With three branches located throughout the city, David Zwirner is a hallmark name that firmly stands as a blue-chip giant in New York City’s art scene. The gallery is named after its founder David Zwirner, a German art dealer, who has established himself as one of the most influential figures in contemporary art. The first gallery was opened back in 1993 on the ground floor of 43 Greene Street in SoHo and saw expansion nine years later in 2002.

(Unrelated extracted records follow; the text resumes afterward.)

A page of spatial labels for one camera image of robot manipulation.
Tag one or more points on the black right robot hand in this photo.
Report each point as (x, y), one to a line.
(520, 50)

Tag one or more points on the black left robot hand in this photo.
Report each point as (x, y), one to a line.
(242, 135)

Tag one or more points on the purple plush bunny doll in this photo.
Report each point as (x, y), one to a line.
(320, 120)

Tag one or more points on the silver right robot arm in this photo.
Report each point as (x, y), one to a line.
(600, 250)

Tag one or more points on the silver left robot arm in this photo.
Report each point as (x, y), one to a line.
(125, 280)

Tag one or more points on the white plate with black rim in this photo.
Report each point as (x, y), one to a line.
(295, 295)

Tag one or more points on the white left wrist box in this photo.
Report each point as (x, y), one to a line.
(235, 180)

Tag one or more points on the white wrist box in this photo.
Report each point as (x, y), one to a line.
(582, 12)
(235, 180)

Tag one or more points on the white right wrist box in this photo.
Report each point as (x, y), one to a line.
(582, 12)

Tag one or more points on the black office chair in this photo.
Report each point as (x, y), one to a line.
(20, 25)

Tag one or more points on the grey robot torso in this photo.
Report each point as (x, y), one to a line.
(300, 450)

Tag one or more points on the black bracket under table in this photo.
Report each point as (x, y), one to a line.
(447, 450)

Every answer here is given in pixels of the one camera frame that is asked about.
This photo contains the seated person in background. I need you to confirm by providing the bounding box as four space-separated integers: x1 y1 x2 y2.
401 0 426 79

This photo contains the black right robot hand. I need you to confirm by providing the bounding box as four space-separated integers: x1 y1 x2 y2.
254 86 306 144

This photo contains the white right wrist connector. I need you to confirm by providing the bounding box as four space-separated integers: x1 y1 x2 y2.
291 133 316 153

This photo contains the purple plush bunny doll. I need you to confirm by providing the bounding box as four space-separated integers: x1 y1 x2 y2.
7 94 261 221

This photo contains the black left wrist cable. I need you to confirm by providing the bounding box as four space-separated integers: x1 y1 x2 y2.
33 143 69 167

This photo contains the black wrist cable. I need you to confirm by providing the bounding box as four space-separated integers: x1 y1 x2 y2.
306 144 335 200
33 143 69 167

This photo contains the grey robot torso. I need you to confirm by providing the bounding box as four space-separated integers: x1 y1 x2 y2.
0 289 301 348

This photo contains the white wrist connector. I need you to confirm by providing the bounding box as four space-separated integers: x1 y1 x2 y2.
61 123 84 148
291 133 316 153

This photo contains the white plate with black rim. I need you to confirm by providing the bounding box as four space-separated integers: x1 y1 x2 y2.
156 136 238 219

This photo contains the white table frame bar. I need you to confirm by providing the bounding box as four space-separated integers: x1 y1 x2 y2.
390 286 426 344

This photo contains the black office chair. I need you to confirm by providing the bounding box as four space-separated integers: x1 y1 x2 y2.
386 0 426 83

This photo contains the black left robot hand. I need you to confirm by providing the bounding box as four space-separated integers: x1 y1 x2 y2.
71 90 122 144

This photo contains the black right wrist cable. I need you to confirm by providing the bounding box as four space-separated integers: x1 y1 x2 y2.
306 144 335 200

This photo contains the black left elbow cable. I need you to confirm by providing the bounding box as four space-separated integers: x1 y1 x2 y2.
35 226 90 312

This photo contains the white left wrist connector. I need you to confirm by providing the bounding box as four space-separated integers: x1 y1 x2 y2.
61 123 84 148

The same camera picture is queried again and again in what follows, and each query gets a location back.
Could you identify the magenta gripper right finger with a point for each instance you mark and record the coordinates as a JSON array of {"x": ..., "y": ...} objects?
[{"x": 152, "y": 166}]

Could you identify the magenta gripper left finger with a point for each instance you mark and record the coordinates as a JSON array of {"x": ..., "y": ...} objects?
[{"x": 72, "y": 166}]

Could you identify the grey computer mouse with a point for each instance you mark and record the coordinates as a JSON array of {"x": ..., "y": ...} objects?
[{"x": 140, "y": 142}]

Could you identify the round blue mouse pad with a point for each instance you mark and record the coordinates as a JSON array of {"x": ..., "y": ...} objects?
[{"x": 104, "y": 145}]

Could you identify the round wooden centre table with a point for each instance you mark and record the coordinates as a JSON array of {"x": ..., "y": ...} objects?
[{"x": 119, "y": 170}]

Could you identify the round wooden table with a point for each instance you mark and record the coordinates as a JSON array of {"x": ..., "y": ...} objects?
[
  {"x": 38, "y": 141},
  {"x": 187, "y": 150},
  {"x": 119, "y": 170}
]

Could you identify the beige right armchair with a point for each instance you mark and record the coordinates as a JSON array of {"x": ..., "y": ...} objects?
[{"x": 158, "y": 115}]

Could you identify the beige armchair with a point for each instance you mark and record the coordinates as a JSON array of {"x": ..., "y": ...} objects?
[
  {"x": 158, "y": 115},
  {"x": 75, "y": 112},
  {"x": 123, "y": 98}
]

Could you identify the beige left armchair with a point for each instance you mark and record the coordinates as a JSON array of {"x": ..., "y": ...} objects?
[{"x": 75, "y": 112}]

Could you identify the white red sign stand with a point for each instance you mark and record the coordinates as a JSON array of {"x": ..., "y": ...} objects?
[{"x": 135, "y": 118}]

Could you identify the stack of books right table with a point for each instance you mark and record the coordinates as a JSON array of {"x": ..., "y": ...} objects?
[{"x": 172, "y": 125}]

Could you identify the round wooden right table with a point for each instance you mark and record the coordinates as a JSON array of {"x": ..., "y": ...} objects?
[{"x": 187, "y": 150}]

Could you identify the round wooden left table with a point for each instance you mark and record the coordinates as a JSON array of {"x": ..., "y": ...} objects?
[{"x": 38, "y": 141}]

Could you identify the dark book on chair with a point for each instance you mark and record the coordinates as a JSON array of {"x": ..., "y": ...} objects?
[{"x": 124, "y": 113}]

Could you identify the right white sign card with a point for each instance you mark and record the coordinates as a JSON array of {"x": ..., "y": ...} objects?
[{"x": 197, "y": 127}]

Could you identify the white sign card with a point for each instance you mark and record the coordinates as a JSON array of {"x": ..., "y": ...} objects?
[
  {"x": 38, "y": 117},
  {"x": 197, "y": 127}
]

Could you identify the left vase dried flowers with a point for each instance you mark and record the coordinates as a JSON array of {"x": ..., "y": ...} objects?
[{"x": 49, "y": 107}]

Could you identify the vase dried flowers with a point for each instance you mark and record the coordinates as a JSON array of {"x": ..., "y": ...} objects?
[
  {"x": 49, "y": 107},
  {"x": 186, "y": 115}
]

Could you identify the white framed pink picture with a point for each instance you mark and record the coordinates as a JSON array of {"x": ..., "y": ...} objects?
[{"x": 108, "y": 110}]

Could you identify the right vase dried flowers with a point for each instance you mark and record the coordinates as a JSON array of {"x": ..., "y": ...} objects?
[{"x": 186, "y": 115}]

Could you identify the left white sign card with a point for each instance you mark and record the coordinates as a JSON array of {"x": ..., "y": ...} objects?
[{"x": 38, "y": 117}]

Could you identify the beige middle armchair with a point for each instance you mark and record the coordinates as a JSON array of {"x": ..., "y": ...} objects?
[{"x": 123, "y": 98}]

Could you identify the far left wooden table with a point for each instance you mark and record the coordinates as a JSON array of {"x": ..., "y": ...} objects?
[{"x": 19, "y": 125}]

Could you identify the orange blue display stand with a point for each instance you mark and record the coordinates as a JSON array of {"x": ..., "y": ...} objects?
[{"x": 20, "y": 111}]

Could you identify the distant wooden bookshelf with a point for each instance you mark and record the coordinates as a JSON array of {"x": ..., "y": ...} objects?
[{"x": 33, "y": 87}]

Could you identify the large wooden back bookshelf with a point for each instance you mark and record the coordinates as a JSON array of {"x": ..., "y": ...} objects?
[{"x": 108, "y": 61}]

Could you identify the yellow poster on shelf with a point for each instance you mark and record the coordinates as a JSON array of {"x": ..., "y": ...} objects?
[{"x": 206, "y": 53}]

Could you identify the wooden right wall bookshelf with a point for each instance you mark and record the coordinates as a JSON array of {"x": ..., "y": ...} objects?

Eventually, Zwirner took on the international scene in 2012 with the first gallery opening in London, then Hong Kong, and Paris. The gallery represents an impressive roster of prominent international artists Yayoi Kusama, Jeff Koons, Paul Klee, Chris Ofili, and many others. The most recent exhibition “20/20” at the 537 West 20th Street location in New York features new work by artists from the gallery’s program, including the art world superstars, like Richard Serra, Barbara Kruger, Oscar Murrillo, and many others.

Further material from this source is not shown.